Deutlich wurde in der Diskussion im Stadtrat, dass das Projekt unter großem Zeitdruck steht. Bis Ende 2024 muss alles fertig sein, um die Fördermittel nicht zu verlieren. Es dürfe zu keinen wesentlichen Verzögerungen kommen, so Schwunck. Die Hoffnung von UWG-Fraktionssprecher Frieder Vielsack, die Baumaßnahme außerhalb der Saison zu realisieren, wird sich wohl nicht erfüllen. Der Bauamtsleiter: „Die werden wir fürs Bauen nützen müssen.“

Noch einige baurechtliche Voraussetzungen zu schaffen

Um baurechtlich die notwendigen Voraussetzungen zu schaffen, hat der Stadtrat einstimmig beschlossen, den Flächennutzungsplan zu ändern und einen Bebauungsplan aufzustellen. Dies sei notwendig, um rechtssicher weiter machen zu können, so Bürgermeister Robert Pötzsch (UWG). Seit 1955 sei das Areal als „Öffentliche Grünfläche, Badeplatz“ im Flächennutzungsplan ausgewiesen. Das muss entsprechend der tatsächlichen Nutzung in „Sondergebiet Sport“ und „öffentliche Verkehrsfläche, Parkplatz“ umgewandelt werden.

Mit der Sanierung, die rechtlich wie ein Neubau bewertet werde, falle der Bestandsschutz weg, informierte der Bauamtsleiter den Stadtrat. Die Stadt müsse deshalb einen Bebauungsplan aufstellen, um möglichst rechtssicher vorgehen und Verzögerungen bein dem Projekt zu vermeiden.

Dieser Vorschlag der Projektgruppe ist Grundlage für den Realisierungswettbewerb

Zwei Sanierungsvarianten hatte die von der Stadt beauftragte Projektgruppe ausgearbeitet. Der Vorschlag, den die Gruppe mehrheitlich befürwortete:, sieht folgendes Beckenprogramm vor: 50 Meter-Sportbecken mit acht Bahnen und Arena-Charakter mit Zuschauertribüne am bestehenden Standort, Sprungbecken mit 10-Meter-Turm am bestehenden Standort, Neubau eines Erlebnisbeckens (Ersatz für Nichtschwimmerbecken), neuer Kleinkinderbereich und Spraypark (Ersatz für bisheriges Wellenbecken). Diese Variante will der Stadtrat im Realisierungswettbewerb weiter verfolgen.

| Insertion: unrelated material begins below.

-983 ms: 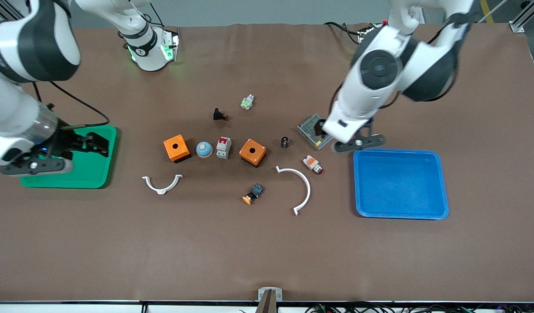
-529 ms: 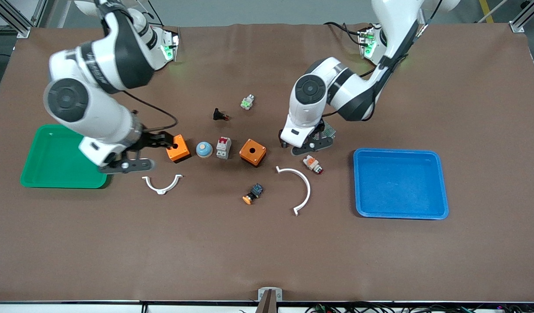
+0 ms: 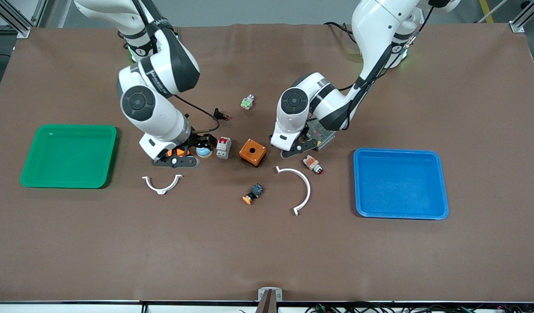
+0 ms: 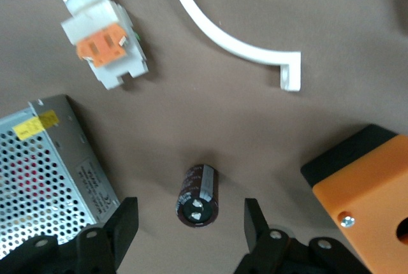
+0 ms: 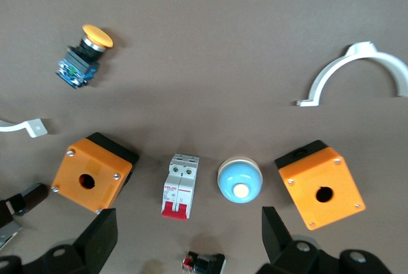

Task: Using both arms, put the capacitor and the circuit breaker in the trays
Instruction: 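Grasp the black capacitor with the left gripper while the right gripper grasps the breaker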

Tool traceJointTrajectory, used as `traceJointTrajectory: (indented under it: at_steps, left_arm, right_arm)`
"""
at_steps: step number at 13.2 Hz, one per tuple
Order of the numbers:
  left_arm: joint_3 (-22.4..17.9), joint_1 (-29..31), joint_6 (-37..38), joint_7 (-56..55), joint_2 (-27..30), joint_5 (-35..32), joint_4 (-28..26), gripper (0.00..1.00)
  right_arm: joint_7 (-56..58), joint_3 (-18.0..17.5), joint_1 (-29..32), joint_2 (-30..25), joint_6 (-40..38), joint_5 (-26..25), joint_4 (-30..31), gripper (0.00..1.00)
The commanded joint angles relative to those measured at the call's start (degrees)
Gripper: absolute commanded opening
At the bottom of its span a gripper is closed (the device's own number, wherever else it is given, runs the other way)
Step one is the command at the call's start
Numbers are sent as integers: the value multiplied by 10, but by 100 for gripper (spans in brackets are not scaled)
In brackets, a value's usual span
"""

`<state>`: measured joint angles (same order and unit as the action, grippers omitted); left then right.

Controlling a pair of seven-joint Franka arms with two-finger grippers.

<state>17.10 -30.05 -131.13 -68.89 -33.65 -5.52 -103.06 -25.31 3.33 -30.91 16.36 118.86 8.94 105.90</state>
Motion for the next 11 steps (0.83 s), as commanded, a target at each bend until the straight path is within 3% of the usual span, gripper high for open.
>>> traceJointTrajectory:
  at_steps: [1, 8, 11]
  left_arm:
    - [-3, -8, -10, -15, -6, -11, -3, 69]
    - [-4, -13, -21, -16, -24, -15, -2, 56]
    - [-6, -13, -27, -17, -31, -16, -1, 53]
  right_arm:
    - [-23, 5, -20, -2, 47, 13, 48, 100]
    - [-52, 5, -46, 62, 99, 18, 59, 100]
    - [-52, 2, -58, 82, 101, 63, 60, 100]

Die zweite Variante, die die Becken anders anordnet, den Arena-Charakter des Sportbeckens aufgibt und einen 5-Meter-Sprungturm beinhaltet, kommt nicht zum Zug. Ein Wellenbecken, das sich viele Waldbad-Besucher wünschen, ist aus Kostengründen in keiner der beiden Varianten vorgesehen.